Frances Robinson continues her series on what we really need to know about the EU. This week: migration and the money.

OK. I know what the institutions are, get the whole free trade bloc thing, and I totally appreciate maternity leave. How much does this actually cost? The EU budget is the one subject guaranteed to leave even the most hardened Brussels correspondent cry-laughing hysterically while downing La Chouffe in the Hairy Canary* at 2am. 

Back of an envelope? If you want a lot of figures from a wide range of sources, Europe: In or Out? Everything you need to know by David Charter of the Times is a good read. He did his fair share of late-night summits and it's stuffed with interesting numbers. If you want to poke the figures around yourself, they're on the commission website here. Keep a Belgian beer on standby. 
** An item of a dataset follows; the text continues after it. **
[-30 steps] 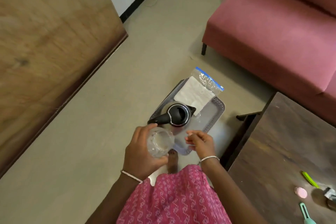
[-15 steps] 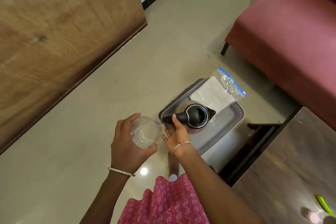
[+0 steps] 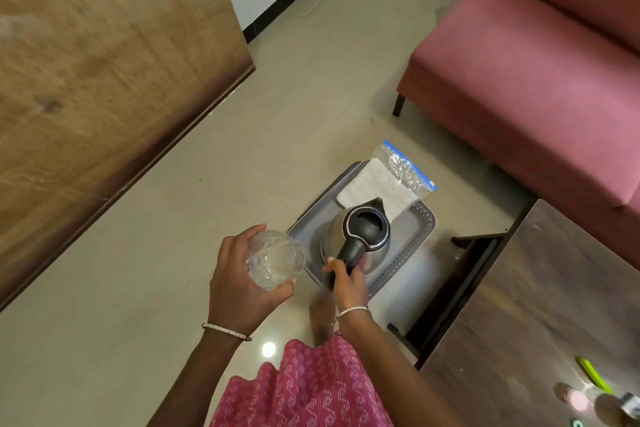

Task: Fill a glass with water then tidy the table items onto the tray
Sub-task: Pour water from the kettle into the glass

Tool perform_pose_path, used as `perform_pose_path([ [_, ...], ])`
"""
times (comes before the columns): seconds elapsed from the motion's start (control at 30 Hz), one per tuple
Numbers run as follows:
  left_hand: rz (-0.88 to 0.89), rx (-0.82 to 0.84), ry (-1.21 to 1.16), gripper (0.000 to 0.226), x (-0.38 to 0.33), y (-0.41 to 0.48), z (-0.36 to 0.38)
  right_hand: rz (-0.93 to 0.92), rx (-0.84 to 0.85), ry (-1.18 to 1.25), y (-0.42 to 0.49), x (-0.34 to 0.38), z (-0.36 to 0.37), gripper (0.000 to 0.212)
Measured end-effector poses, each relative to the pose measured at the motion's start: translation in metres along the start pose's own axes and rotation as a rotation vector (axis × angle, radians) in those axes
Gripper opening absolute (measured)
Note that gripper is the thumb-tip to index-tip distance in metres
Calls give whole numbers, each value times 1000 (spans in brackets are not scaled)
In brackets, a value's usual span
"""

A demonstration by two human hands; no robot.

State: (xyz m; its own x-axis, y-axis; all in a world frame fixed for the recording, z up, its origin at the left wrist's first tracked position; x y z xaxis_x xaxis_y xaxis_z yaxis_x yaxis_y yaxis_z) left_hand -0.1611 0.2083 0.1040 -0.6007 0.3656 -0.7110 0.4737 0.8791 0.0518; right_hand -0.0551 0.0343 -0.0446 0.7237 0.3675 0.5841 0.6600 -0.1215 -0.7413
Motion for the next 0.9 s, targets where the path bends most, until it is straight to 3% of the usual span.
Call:
perform_pose_path([
  [0.13, 43, 13, -12, 91, -14, 2, 6, -182, -44, -92, 11, 19, -32, 28],
  [0.5, 122, 56, -22, 95, -39, -4, 18, -486, -32, -177, -2, 69, -83, 24],
  [0.63, 122, 57, -55, 95, -54, -3, 15, -601, 24, -141, -28, 103, -120, 39],
  [0.9, 71, 6, -172, 88, -94, -5, 16, -992, -133, -177, -100, 199, -214, 40],
])
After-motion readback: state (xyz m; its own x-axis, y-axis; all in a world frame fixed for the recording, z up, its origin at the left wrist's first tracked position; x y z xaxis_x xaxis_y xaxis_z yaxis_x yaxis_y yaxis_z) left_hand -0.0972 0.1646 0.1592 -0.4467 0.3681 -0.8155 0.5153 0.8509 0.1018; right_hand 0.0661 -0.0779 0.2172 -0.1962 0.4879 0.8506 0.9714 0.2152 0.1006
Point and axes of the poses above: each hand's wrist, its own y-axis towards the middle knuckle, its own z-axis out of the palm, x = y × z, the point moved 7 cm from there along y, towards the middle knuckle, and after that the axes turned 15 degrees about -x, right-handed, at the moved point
Lies, damned lies and statistics? And then some. One thing to think about at all times: the UK net contribution to the EU budget is less than 0.5 per cent of British GDP. Other things: The figures involved are very volatile (check out page 14 of this treasury report). And money that goes from the EU to non-government organizations - like scientific research - isn't in the main figures. Of course there's the rebate, on top of all of that. Oh, and pound-euro currency fluctuation.
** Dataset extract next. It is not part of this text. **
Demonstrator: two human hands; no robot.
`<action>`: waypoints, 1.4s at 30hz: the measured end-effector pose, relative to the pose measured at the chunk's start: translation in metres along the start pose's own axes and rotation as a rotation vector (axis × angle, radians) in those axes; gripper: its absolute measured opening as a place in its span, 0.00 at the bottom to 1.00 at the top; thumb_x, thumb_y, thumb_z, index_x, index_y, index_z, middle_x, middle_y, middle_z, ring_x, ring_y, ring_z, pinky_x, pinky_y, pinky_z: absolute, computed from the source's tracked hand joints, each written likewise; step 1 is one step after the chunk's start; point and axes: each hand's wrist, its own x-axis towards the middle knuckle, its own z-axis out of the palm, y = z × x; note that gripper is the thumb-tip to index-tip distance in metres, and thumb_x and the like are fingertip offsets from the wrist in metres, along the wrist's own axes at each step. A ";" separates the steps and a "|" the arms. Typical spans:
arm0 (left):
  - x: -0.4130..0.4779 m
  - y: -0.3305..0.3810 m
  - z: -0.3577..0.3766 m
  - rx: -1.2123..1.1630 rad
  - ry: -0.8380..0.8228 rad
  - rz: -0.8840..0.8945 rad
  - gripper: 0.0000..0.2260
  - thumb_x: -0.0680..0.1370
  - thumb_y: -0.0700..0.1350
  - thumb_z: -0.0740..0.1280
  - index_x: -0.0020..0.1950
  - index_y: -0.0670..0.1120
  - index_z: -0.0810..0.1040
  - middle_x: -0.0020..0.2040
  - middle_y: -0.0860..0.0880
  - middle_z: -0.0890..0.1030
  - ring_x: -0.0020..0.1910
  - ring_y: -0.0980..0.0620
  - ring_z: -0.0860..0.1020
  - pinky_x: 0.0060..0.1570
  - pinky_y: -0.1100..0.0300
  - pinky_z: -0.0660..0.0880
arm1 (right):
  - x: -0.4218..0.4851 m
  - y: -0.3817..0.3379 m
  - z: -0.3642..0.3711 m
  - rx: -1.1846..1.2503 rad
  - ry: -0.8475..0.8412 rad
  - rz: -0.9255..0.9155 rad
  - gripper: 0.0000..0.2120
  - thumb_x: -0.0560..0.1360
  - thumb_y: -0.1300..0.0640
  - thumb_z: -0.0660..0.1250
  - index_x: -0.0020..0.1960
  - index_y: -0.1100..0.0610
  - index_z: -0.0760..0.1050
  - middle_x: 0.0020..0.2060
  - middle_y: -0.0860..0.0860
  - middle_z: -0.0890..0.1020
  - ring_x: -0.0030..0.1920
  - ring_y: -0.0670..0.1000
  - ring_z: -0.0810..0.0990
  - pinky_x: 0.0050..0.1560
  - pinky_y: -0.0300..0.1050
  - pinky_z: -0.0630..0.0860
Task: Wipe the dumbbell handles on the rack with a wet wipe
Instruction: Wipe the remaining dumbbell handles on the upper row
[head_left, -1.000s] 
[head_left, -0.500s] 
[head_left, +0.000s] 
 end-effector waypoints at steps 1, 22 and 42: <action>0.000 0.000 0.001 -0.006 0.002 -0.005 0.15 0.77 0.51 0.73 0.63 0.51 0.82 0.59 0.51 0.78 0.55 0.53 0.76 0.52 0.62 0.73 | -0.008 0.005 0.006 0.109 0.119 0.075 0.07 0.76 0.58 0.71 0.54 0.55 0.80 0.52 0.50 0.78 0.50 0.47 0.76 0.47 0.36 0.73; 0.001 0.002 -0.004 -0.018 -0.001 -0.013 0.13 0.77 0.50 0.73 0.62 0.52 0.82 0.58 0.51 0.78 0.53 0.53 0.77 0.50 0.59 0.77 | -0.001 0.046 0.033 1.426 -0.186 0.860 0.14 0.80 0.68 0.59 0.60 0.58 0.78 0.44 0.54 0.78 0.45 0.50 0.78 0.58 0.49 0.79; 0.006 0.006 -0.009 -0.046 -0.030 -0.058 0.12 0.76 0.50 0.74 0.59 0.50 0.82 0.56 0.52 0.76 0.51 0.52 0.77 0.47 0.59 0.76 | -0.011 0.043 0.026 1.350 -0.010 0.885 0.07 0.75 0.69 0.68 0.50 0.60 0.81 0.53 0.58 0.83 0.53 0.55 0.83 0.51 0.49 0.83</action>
*glug glug glug* Mmmmm, Chouffe. Alright. The UK's annual net contribution to the EU in 2013, according to Mr Charter's book and Fullfact, basically works out somewhere around £8.6bn. Mr. Dixon reckons it's very slightly lower at £8.3bn - or around half a per cent of our GDP.  
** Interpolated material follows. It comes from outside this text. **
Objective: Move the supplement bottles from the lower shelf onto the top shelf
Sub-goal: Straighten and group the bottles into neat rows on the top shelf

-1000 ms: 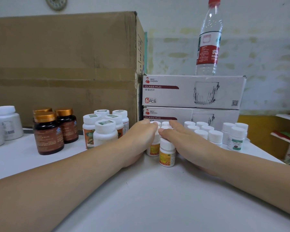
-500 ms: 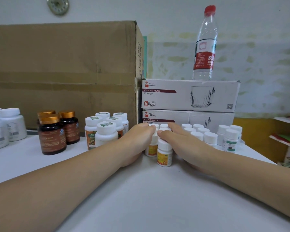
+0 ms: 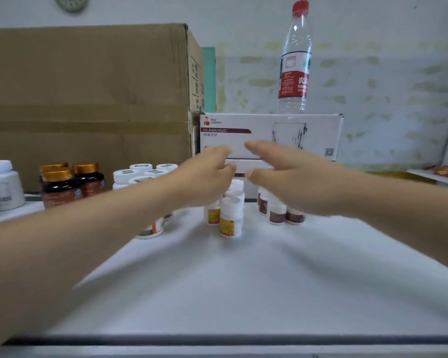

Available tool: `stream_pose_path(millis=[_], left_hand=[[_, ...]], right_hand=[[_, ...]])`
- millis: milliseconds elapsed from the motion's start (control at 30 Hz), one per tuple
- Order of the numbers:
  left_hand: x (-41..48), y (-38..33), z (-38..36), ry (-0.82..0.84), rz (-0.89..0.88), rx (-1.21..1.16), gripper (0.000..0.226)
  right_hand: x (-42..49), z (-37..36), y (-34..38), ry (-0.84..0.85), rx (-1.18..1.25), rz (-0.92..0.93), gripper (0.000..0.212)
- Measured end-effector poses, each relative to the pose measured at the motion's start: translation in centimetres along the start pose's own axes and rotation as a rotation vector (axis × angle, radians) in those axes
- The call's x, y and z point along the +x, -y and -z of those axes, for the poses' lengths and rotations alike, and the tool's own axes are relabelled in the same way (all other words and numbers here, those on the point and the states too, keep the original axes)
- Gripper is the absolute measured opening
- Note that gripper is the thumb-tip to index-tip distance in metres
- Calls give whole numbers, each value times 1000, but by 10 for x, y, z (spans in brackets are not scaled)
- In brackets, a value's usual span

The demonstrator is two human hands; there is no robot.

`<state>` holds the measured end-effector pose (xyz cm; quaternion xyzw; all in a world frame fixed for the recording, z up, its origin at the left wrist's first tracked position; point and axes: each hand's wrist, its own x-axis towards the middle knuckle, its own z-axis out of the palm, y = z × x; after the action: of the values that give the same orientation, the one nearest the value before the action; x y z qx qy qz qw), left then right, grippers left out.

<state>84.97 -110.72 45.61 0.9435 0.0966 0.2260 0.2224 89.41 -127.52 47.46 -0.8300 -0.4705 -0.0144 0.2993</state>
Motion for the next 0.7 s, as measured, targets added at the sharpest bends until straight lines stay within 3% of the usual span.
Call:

Mmmmhmmm. The EU Commission's office in the UK puts the Operating Budgetary Balance - the gross sum the UK puts into the EU budget, minus the money that flows back to the UK, whether via government bodies or directly to beneficiaries - at £6.7bn. They also point out that on a per capita basis, we contribute less than Germany, Sweden, the Netherlands, Austria, Finland and Belgium.

Still sounds like a lot... Well, the Confederation of British Industry - hardly a fluffy bunch of Bruges graduates - suggests the direct net economic benefits of membership to the UK are between £62bn and £78bn every year.

What's Colin Farrell got to do with it? Not In Bruges. It's handy Brussels shorthand for the College of Europe, the Bruges-based institute where graduates go to study the EU and forge the power couples of tomorrow: Helle Thorning-Schmidt, the Danish PM who took that selfie with Barack Obama, met her husband - Neil Kinnock's son - there. Other alumni include Finnish PM and triathlon machine Alex Stubb... and Nick Clegg.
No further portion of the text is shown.